■ **EXERCISE DETAILS**: Every line below must be reproduced exactly; no pictures are to be included.
(MATERIAL TO PROCESS Opens)
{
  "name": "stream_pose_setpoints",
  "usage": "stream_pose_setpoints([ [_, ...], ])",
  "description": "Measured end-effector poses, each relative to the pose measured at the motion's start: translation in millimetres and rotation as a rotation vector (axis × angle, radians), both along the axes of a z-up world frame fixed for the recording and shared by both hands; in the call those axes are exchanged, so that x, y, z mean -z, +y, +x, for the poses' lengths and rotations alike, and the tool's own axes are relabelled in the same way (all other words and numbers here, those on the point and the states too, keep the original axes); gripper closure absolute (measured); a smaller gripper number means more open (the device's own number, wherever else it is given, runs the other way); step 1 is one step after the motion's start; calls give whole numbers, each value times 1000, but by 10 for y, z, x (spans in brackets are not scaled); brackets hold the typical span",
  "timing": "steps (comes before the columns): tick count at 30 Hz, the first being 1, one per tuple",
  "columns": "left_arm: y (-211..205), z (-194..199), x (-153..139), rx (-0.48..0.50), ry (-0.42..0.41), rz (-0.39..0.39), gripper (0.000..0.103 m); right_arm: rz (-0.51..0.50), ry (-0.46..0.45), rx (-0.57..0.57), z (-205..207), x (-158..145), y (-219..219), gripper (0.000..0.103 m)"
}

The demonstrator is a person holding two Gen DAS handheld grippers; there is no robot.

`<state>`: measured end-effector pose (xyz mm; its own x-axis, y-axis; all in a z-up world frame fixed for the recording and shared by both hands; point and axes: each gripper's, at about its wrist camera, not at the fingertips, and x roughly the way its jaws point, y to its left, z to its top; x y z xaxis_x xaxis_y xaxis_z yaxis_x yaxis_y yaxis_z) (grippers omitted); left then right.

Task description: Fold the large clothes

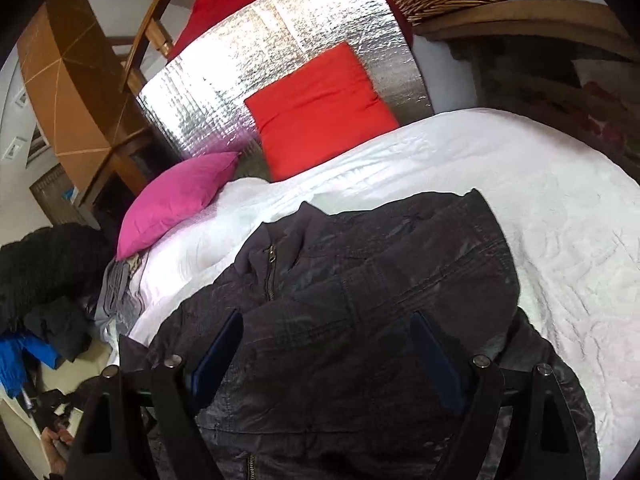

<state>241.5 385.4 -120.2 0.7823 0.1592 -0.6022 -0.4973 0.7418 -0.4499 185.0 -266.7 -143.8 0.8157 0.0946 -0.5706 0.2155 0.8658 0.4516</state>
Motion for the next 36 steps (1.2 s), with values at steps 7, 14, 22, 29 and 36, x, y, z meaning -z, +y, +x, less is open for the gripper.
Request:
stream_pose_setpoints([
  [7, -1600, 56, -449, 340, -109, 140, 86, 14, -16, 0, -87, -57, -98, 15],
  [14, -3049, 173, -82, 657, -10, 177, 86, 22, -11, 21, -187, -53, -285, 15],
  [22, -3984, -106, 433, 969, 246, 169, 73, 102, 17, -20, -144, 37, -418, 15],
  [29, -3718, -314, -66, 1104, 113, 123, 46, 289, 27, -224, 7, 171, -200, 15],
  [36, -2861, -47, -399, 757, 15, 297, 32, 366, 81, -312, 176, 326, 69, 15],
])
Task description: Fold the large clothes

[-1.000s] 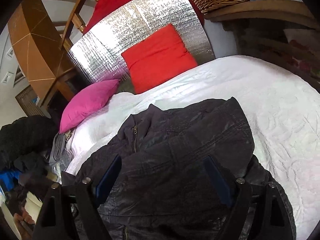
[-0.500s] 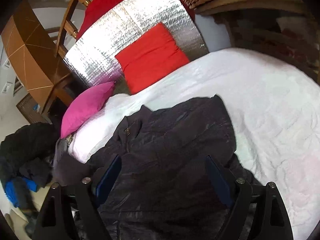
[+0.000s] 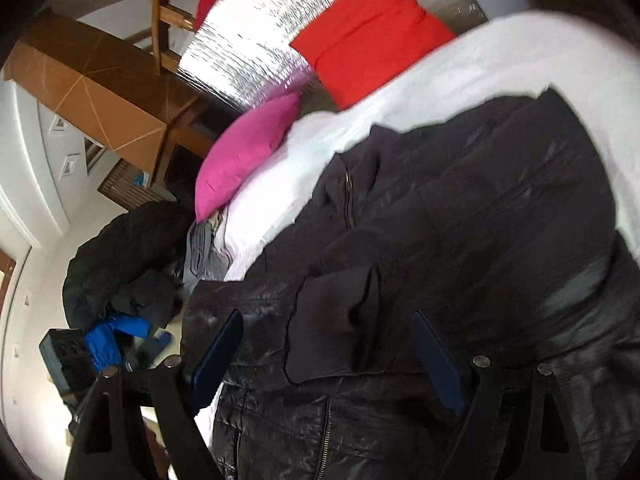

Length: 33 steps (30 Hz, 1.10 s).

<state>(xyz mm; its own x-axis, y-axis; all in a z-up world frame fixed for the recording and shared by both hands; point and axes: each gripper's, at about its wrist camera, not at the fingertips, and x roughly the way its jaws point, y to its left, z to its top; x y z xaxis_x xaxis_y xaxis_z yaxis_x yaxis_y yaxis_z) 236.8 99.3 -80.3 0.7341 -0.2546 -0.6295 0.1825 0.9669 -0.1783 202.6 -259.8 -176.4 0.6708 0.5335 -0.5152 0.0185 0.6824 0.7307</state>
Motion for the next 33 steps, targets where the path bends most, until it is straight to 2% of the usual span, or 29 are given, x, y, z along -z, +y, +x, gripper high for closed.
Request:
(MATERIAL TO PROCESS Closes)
■ **RESPONSE FOR THIS EXERCISE**:
{
  "name": "stream_pose_setpoints",
  "usage": "stream_pose_setpoints([ [_, ...], ])",
  "description": "Measured end-effector poses, each relative to the pose measured at the motion's start: translation in millimetres and rotation as a rotation vector (axis × angle, radians), both along the axes of a z-up world frame fixed for the recording and shared by both hands; in the call those axes are exchanged, so that x, y, z mean -z, +y, +x, for the poses' lengths and rotations alike, and the tool's own axes are relabelled in the same way (all other words and numbers here, those on the point and the states too, keep the original axes); gripper closure absolute (measured); a smaller gripper number means more open (the device's own number, wherever else it is given, runs the other way); step 1 is one step after the motion's start; calls give whole numbers, each value times 1000, but by 10 for y, z, x (spans in brackets are not scaled); brackets hold the typical span",
  "timing": "steps (comes before the columns): tick count at 30 Hz, the first being 1, one per tuple",
  "columns": "left_arm: y (-211..205), z (-194..199), x (-153..139), rx (-0.48..0.50), ry (-0.42..0.41), rz (-0.39..0.39), gripper (0.000..0.103 m); right_arm: rz (-0.51..0.50), ry (-0.46..0.45), rx (-0.57..0.57), z (-205..207), x (-158..145), y (-219..219), gripper (0.000..0.103 m)"
}

The demonstrator is a person holding two Gen DAS handheld grippers; there is no robot.

`<state>`: measured end-effector pose (xyz mm; its own x-axis, y-axis; all in a z-up world frame fixed for the recording and shared by both hands; point and axes: each gripper's, at about its wrist camera, not at the fingertips, and x roughly the way its jaws point, y to its left, z to its top; x y z xaxis_x xaxis_y xaxis_z yaxis_x yaxis_y yaxis_z) (grippers omitted); left then right.

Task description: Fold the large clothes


<state>241.5 385.4 -120.2 0.7823 0.1592 -0.6022 -0.4973 0.7418 -0.4499 185.0 -266.7 -143.8 0.8157 0.0946 -0.5706 0.2155 0.8658 0.4516</state>
Motion for the next 36 steps (1.2 s), with values at steps 7, 14, 22, 29 and 36, x, y, z meaning -z, +y, +x, less is open for the gripper.
Request:
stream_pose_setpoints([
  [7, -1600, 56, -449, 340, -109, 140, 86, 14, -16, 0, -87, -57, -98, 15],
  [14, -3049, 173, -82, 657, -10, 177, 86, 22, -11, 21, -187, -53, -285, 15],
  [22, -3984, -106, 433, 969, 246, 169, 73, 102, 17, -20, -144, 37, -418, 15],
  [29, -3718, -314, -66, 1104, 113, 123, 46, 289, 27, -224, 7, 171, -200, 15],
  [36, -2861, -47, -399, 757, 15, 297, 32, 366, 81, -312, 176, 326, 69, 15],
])
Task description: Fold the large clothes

[-1.000s] 
[-0.500s] 
[+0.000s] 

Length: 33 steps (30 Hz, 1.10 s).

<state>(xyz mm; its own x-axis, y-axis; all in a z-up world frame fixed for the recording and shared by both hands; point and axes: each gripper's, at about its wrist camera, not at the fingertips, and x roughly the way its jaws point, y to its left, z to its top; x y z xaxis_x xaxis_y xaxis_z yaxis_x yaxis_y yaxis_z) 236.8 99.3 -80.3 0.7341 -0.2546 -0.6295 0.1825 0.9669 -0.1783 202.6 -259.8 -176.4 0.6708 0.5335 -0.5152 0.0185 0.6824 0.7307</state>
Motion for the next 33 steps, targets where the path bends most, until it is straight to 2% of the usual span, or 29 are given, x, y, z along -z, +y, +x, gripper high for closed.
Request:

This exercise is done.